Exercise directions => Could you transcribe the whole listing, keeping every line exactly the same?

Source data =>
━━━━━━━━━━━━━━━━━━━━━━━━━━━━━━

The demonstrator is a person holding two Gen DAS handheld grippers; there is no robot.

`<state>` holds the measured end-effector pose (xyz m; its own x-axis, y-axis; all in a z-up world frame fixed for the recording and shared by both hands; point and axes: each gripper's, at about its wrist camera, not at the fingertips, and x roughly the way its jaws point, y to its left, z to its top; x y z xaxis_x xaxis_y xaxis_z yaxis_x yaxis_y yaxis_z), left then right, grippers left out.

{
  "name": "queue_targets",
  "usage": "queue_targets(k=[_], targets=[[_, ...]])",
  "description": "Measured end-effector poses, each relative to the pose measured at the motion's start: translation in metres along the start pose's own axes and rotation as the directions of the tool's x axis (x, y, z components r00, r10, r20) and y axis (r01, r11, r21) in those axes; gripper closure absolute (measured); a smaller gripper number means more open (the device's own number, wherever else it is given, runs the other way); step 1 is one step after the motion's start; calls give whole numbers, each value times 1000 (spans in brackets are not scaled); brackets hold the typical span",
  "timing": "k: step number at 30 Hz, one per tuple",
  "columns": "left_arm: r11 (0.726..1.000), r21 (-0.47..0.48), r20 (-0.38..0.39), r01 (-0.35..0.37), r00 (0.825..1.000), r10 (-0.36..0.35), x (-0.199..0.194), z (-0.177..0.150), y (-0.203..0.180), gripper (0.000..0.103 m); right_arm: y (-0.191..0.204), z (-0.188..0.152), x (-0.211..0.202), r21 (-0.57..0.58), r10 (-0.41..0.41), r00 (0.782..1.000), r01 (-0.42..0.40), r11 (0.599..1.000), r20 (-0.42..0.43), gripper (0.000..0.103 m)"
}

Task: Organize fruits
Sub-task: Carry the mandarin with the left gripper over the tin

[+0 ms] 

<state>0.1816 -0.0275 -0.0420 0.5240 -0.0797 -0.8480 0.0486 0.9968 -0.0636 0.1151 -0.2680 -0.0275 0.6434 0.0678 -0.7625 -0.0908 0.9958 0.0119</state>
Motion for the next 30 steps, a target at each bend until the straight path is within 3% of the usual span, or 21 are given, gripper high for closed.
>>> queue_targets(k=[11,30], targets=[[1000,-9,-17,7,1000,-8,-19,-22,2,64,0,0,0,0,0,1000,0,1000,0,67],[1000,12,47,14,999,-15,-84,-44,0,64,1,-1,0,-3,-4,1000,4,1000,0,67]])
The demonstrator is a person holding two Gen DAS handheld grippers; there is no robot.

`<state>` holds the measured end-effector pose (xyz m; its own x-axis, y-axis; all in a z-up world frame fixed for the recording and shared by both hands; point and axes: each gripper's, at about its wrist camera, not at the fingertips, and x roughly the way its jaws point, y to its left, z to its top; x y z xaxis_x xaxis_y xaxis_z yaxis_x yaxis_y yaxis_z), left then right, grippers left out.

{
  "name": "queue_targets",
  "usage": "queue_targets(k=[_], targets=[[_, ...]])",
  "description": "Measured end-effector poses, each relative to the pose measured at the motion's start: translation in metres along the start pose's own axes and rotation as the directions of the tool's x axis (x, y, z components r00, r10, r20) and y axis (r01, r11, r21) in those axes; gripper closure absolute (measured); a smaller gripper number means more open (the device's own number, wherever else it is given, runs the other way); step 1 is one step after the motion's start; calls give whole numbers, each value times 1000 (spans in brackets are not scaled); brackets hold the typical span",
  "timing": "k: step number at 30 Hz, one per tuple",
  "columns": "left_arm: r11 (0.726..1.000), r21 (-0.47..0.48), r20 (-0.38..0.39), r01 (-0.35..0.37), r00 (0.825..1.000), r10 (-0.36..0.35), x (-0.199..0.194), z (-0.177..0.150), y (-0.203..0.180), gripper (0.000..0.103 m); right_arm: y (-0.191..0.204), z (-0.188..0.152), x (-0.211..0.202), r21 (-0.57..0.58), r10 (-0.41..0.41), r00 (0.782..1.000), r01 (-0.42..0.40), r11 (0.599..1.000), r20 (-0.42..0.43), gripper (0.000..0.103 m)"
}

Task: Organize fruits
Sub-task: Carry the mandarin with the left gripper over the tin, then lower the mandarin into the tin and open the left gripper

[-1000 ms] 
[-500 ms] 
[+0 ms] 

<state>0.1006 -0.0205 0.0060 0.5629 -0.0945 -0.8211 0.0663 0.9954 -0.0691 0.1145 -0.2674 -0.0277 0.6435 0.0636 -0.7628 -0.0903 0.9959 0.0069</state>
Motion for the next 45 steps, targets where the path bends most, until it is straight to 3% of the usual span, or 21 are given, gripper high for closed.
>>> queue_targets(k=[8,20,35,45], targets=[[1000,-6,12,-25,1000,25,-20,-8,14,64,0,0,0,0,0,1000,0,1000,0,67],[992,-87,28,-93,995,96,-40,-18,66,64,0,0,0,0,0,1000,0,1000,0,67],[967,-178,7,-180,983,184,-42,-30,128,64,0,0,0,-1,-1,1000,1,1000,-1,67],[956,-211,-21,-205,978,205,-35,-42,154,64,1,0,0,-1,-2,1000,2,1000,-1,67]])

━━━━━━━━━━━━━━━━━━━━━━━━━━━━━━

Task output =>
The demonstrator is a person holding two Gen DAS handheld grippers; there is no robot.

`<state>` holds the measured end-effector pose (xyz m; its own x-axis, y-axis; all in a z-up world frame fixed for the recording and shared by both hands; point and axes: each gripper's, at about its wrist camera, not at the fingertips, and x roughly the way its jaws point, y to its left, z to its top; x y z xaxis_x xaxis_y xaxis_z yaxis_x yaxis_y yaxis_z), left then right, grippers left out.

{
  "name": "queue_targets",
  "usage": "queue_targets(k=[_], targets=[[_, ...]])",
  "description": "Measured end-effector poses, each relative to the pose measured at the motion's start: translation in metres along the start pose's own axes and rotation as the directions of the tool's x axis (x, y, z components r00, r10, r20) and y axis (r01, r11, r21) in those axes; gripper closure absolute (measured); a smaller gripper number means more open (the device's own number, wherever else it is given, runs the other way); step 1 is one step after the motion's start; calls give whole numbers, each value times 1000 (spans in brackets are not scaled); brackets hold the typical span",
  "timing": "k: step number at 30 Hz, one per tuple",
  "columns": "left_arm: r11 (0.726..1.000), r21 (-0.47..0.48), r20 (-0.38..0.39), r01 (-0.35..0.37), r00 (0.825..1.000), r10 (-0.36..0.35), x (-0.199..0.194), z (-0.177..0.150), y (-0.203..0.180), gripper (0.000..0.103 m); right_arm: y (-0.191..0.204), z (-0.188..0.152), x (-0.211..0.202), r21 (-0.57..0.58), r10 (-0.41..0.41), r00 (0.782..1.000), r01 (-0.42..0.40), r11 (0.599..1.000), r20 (-0.42..0.43), gripper (0.000..0.103 m)"
}

Task: Organize fruits
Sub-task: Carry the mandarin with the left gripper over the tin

[+0 ms] 

<state>0.1816 -0.0275 -0.0420 0.5240 -0.0797 -0.8480 0.0486 0.9968 -0.0636 0.1151 -0.2680 -0.0275 0.6434 0.0678 -0.7625 -0.0908 0.9958 0.0119</state>
Motion for the next 30 steps, a target at each bend until the straight path is within 3% of the usual span, or 21 are given, gripper high for closed.
>>> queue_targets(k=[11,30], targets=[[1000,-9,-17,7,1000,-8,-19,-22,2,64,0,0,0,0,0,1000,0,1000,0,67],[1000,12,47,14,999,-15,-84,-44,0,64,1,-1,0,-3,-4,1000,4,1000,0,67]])
The demonstrator is a person holding two Gen DAS handheld grippers; there is no robot.

`<state>` holds the measured end-effector pose (xyz m; its own x-axis, y-axis; all in a z-up world frame fixed for the recording and shared by both hands; point and axes: each gripper's, at about its wrist camera, not at the fingertips, and x roughly the way its jaws point, y to its left, z to its top; x y z xaxis_x xaxis_y xaxis_z yaxis_x yaxis_y yaxis_z), left then right, grippers left out.

{
  "name": "queue_targets",
  "usage": "queue_targets(k=[_], targets=[[_, ...]])",
  "description": "Measured end-effector poses, each relative to the pose measured at the motion's start: translation in metres along the start pose's own axes and rotation as the directions of the tool's x axis (x, y, z components r00, r10, r20) and y axis (r01, r11, r21) in those axes; gripper closure absolute (measured); a smaller gripper number means more open (the device's own number, wherever else it is given, runs the other way); step 1 is one step after the motion's start; calls give whole numbers, each value times 1000 (spans in brackets are not scaled); brackets hold the typical span",
  "timing": "k: step number at 30 Hz, one per tuple",
  "columns": "left_arm: r11 (0.726..1.000), r21 (-0.47..0.48), r20 (-0.38..0.39), r01 (-0.35..0.37), r00 (0.825..1.000), r10 (-0.36..0.35), x (-0.199..0.194), z (-0.177..0.150), y (-0.203..0.180), gripper (0.000..0.103 m); right_arm: y (-0.191..0.204), z (-0.188..0.152), x (-0.211..0.202), r21 (-0.57..0.58), r10 (-0.41..0.41), r00 (0.782..1.000), r01 (-0.42..0.40), r11 (0.599..1.000), r20 (-0.42..0.43), gripper (0.000..0.103 m)"
}

Task: Organize fruits
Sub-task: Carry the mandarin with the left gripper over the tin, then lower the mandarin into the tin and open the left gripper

[-1000 ms] 
[-500 ms] 
[+0 ms] 

<state>0.1006 -0.0205 0.0060 0.5629 -0.0945 -0.8211 0.0663 0.9954 -0.0691 0.1145 -0.2674 -0.0277 0.6435 0.0636 -0.7628 -0.0903 0.9959 0.0069</state>
Motion for the next 45 steps, targets where the path bends most, until it is straight to 3% of the usual span, or 21 are given, gripper high for closed.
>>> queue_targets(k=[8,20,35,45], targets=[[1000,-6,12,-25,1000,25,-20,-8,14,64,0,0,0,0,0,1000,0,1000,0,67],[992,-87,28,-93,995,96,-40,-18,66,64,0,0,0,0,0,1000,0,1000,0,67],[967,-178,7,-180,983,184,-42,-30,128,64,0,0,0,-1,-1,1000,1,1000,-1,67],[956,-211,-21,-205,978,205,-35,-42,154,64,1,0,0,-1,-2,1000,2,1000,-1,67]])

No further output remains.